Should Microsoft Ride in to Save Intel?
As everyone is well aware, Intel is in trouble. Not in the imminent collapse sort of way, but in a way that's no less terrifying: Pat Gelsinger's turnaround plan clearly isn't working – at least not on the timetable that was promised – and there would seem to be no good solutions. Ian King sets the bloody stage in an in-depth look both backwards and forwards for Bloomberg:
It didn’t have to come to this. Intel’s strength in making chips for data centers should have left it well-positioned for the sudden rise in artificial intelligence. But it lagged in the race to produce the specific kind of equipment needed to train and operate AI models, and has almost entirely missed out on the recent boom.
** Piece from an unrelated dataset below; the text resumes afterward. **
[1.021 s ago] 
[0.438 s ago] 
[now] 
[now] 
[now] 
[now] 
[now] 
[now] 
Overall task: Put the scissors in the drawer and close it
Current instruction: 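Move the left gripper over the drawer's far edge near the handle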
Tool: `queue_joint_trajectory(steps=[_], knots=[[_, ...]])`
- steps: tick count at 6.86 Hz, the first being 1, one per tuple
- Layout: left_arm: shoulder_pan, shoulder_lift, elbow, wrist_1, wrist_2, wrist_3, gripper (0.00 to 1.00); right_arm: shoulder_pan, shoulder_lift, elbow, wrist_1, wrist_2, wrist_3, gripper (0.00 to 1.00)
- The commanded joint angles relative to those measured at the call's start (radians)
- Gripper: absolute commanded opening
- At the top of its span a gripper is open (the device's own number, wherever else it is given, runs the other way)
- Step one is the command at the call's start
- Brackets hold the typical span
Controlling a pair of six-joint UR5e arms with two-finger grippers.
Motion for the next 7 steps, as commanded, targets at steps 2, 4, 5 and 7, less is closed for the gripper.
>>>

Intel is headed towards its third consecutive year of shrinking sales, estimated to make $52 billion in revenue in 2024, just 70% what it brought in back in 2021. Its shares have lost more than 60% of their value this year, turning them into the second-worst-performing stock on the S&P 500.
They've also, of course, had a GPU business for years. But just as with mobile, they seem to have been focused almost completely in the wrong direction. With graphics they were less focused on being the most powerful and instead being integrated and efficient. With mobile (and CPUs in general), they were too focused on being the most powerful and not being integrated and efficient enough.